The Minnesota Supreme Court ruled today in State v. Rosenbush that a driver does not have a right to consult with counsel prior to making a decision of whether to submit to blood or urine testing pursuant to a DWI investigation when law enforcement has obtained a search warrant. The court refused to extend the protections created in Friedman v. Commissioner of Public Safety to blood or urine tests
In Friedman v. Commissioner of Public Safety, a Minnesota Supreme Court case from 1991, the court ruled that a driver has a limited right to consult with counsel prior to making a decision whether to submit to chemical testing. This case required law enforcement to read what is known as an Implied Consent Advisory that informed a driver arrested on suspicion of DWI that they have a reasonable amount of time to try to contact legal counsel for advice prior to testing. This right to counsel applied to a test for blood, breath, or urine. The Friedman court stated that a right to counsel applies at all “critical stages” of criminal prosecution. An event is a “critical stage” if the accused requires aid or assistance in dealing with legal issues in the face of an adversary.
In Birchfield v. North Dakota, the United States Supreme Court ruled that states could criminalize the refusal to a breath test, but could not criminalize refusal of a blood or urine test absent a warrant. After this case, Minnesota created a separate statute to deal with blood or urine testing pursuant to a warrant. That statute only required law enforcement to inform the driver that refusal to submit to a search warrant for blood or urine was a crime. No right to counsel was included in this new statute.

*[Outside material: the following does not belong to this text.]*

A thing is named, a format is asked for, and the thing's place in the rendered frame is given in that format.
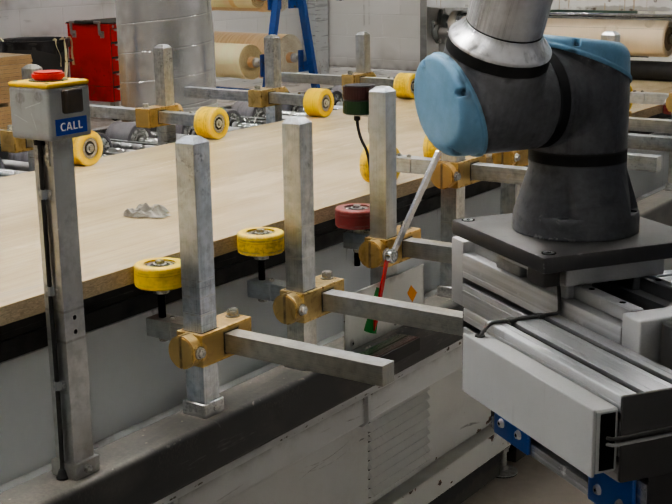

In Rosenbush, the driver was presented with a search warrant for her blood, however, law enforcement never provided her with an opportunity to consult with counsel. Rosenbush argued that she had a right to counsel regardless of the type of test because of the decision in Friedman. The Minnesota Supreme Court disagreed. The court stated that a request to comply with a search warrant is not an adversarial proceeding. The court reasoned that a neutral magistrate will have already determined that there is sufficient evidence such that law enforcement can lawfully obtain a blood or urine sample. Therefore, the process is no longer adversarial.
Additionally, the accused driver can still challenge the lawfulness of the search warrant before trial. Also, the court noted that it has never held that the Minnesota Constitution provides the subject of a search warrant a right to consult with counsel prior to a search warrant being executed. If law enforcement shows up at a residence with a search warrant, the resident has no right to call an attorney to determine whether they should allow the search to take place.
In short, if law enforcement requests that you submit to a breath test, you have a right to consult with counsel prior to making a decision. If law enforcement requests that you submit to a blood or urine test and they have a search warrant, you have to make the decision on your own.